The city hosts innumerable boutiques – selling jewelry, decor, and of course, the most sought-out fashion labels – in its Quadrilatero d’oro della moda or Fashion Quadrilateral. The district is brodered by four main thoroughfares – Via Monte Napoleone, Via Alessandro Manzoni, Via della Spiga and Corso Venezia – hence the Quadrilatero reference. The shops and showrooms in these streets make a purchase or a mere glance at the window dressings motive the fashion set to arrive in droves from all over the world.

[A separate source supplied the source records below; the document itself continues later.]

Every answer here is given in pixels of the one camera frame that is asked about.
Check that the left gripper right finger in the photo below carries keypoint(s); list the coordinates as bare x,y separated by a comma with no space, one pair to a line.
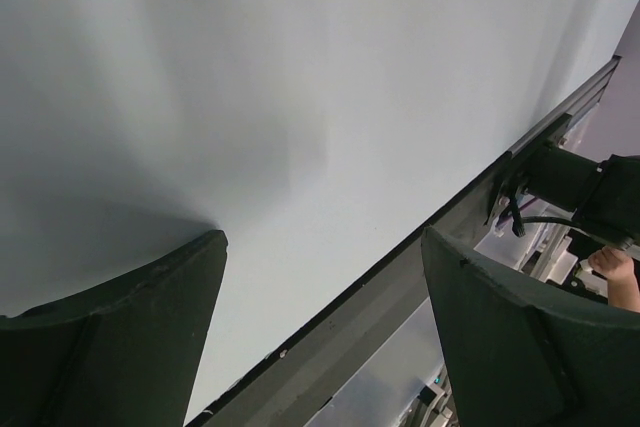
523,353

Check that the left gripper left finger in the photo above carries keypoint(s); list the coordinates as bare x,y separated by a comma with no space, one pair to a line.
123,353

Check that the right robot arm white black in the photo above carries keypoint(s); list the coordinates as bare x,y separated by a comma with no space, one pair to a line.
602,198

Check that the bare human hand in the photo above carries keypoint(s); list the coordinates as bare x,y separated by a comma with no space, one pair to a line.
619,271

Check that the aluminium frame rail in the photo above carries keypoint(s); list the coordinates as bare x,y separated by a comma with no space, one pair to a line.
373,352

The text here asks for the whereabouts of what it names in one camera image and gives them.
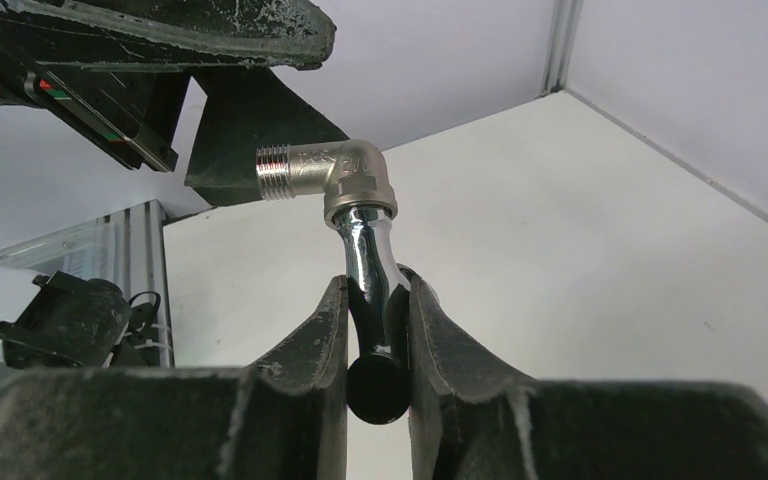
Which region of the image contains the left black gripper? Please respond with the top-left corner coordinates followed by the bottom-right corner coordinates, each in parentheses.
top-left (0, 1), bottom-right (348, 207)

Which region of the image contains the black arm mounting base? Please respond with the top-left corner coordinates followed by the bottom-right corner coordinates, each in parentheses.
top-left (0, 272), bottom-right (174, 370)

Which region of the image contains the steel elbow pipe fitting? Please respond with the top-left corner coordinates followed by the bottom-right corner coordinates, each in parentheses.
top-left (255, 139), bottom-right (399, 229)

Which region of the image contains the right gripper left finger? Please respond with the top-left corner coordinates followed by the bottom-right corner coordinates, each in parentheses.
top-left (0, 275), bottom-right (349, 479)

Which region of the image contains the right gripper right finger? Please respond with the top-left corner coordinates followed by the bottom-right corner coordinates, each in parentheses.
top-left (408, 277), bottom-right (768, 479)

Tourists traipsing through the quarter can experience the true atmosphere of the Lombard Capital, noting the lights, colors and elegance of the various ateliers. One will also note the endless succession of classic, international names as Armani, Versace, Alberta Ferretti, Dolce & Gabbana, Prada, Fendi, Louis Vuitton, Chanel, Bottega Veneta, Gucci, Bulgari, Cartier, Valentino and Gianfranco Ferrè.
Via Monte Napoleone is one of most chic and expensive streets in the world – along with New York’s Fifth Avenue and Paris’s Champs-Elysées. Via Manzoni, dedicated to the writer Alessandro Manzoni, was already considered the most elegant street in Mediolanum at the beginning of the 19th Century.
The entirety of the Quadrilatero della Moda consists of refined streets, particularly Via Borgospesso, Via Santo Spirito, Via Gesù, Via Sant’Andrea and Via Bagutta. Not only, but the zone is very alive in cultural terms, with numerous historic palazzi interspersed with the shops and stores. For instance, the Poldi Pezzoli and Bagatti Valsecchi House-Museums are here, as well as Palazzo Morando, which hosts the city’s new fashion museum, and the Grand Hotel et de Milan, where the maestro Verdi is said to have lodged. Not to be left out are the Church of San Francesco di Paola, the 1700s Palazzo Gallarati Scotti, and Palazzo Borromeo d’Adda.